What are the currencies of the countries in the region like?

The downward trend of the VND against the USD remains quite similar to other currencies in the region. For example, the Thai baht has fallen nearly 7% since the beginning of the year, the Malaysian ringgit has fallen nearly 3%, the Japanese yen has fallen 11%, the Chinese yuan has fallen nearly 2.3%, and the Singapore dollar has depreciated by 2.61%...

According to Ms. Tran Khanh Hien, Director of Research at MBS, the weakening of the VND will affect the flow of foreign investment capital, especially foreign indirect investment (FII) in the stock market, putting pressure on USD-denominated debt obligations of both the private sector and the government.
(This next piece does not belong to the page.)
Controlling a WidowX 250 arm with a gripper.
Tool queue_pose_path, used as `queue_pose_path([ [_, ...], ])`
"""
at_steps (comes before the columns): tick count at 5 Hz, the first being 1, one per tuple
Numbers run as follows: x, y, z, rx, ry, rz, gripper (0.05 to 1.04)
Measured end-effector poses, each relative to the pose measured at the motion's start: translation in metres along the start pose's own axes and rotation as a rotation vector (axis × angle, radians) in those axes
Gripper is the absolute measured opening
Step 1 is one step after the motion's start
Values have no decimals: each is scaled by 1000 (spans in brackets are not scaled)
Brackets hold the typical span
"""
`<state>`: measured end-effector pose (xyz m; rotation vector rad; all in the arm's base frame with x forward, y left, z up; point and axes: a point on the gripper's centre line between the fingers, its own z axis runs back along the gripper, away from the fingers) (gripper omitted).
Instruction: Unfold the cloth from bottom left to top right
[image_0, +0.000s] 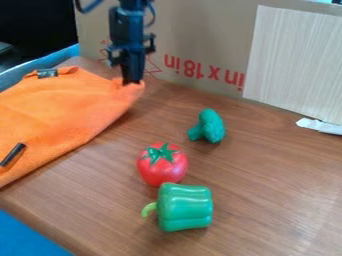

At the same time, it will push up the prices of imported goods sharply, indirectly affecting inflation targets... Conversely, a weak VND will be a favorable factor supporting net exporting businesses.

Áp lực tỉ giá dần hạ nhiệt- Ảnh 3. 'Rumors about a change in exchange rate management are inaccurate.'

With the current central exchange rate management mechanism and a +/-5% fluctuation band, the exchange rate has sufficient room for flexible movement. Some recent information about changes to the State Bank of Vietnam's exchange rate management is inaccurate and creates instability in the market.